The taboo and laws against murder have strength and credibility because 99% of the population is unified in the belief that it is wrong. This is not the case with abortion.

As far as making an argument that "we need to teach people to make more responsible decisions," well that's all well and good, but it's a vague sentiment that will never achieve the specific results that would eliminate the desire or situational "need" for abortion. Fight poverty all you want - you may make a dent - but there will always be more.

It's a soundbite, not realistically applied to the argument.

Posted by: Bill from INDC at May 8, 2004 11:58 PM

Incidentally, I do have a comment or two about abortion.

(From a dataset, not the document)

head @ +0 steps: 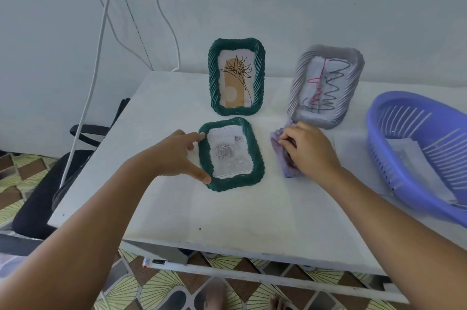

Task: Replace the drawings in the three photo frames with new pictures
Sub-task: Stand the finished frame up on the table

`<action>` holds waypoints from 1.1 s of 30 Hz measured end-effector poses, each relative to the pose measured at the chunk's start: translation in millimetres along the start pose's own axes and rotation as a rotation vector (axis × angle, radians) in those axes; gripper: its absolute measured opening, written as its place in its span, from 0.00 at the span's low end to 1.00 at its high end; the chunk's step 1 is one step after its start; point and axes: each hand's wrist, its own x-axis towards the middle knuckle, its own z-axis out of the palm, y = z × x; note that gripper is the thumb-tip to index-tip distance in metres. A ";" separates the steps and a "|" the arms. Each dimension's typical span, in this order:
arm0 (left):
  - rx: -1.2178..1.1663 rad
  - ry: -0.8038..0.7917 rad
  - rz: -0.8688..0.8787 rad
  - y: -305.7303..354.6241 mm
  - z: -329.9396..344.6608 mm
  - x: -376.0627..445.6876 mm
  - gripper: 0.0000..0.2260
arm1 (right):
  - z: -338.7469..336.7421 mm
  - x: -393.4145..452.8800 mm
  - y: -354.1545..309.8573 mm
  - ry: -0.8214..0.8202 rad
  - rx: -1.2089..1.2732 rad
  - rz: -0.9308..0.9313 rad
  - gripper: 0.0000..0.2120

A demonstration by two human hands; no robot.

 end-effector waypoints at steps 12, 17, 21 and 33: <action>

If you don't want to revive the issue, let me know -- but I've just been reading the comments to part III of the "March for Women's Lives" report, and I want to disagree with you on one point.

You said that the baby is not a separate being until it can survive outside the mother's womb. I can't agree on this point. Even seconds after conception, the DNA of that single cell that was produced by the egg & sperm joining is not the same as the DNA of the mother. At every stage of development, it is a separate organism. It is dependant on the mother's body for survival, that much is true; but to say that "[w]hen she makes the choice to kill the life, she is killing a part of herself" is not justified by the biological facts.

BTW, so you know where I'm coming from: I believe that abortion is morally wrong. I reach that conclusion as follows:

1. From the moment of conception, when sperm and egg join, that fertilized egg is a human being.

2. Abortion is therefore the killing of a human being.

3. There are some circumstances (self-defense against a violent attack, for example) where killing a human being is not morally wrong. In the absence of such circumstances, though, killing a human being is morally wrong.

4. Abortion does not fall under the circumstances such as self-defense that would justify killing a human being.

5. Therefore, abortion is morally wrong.

Reasonable people may disagree on some of these points, especially point #1 and point #4. (Also on point #3, although there the disagreement would most often be towards more restrictions on when killing is wrong, rather than less -- which wouldn't invalidate this particular argument). I think #2 and #5 follow logically from the premises, although if there's a flaw in my logic, I'd love to hear it.

If you'd rather not get into this debate right now, just let me know. But I'd love to hear your thoughts.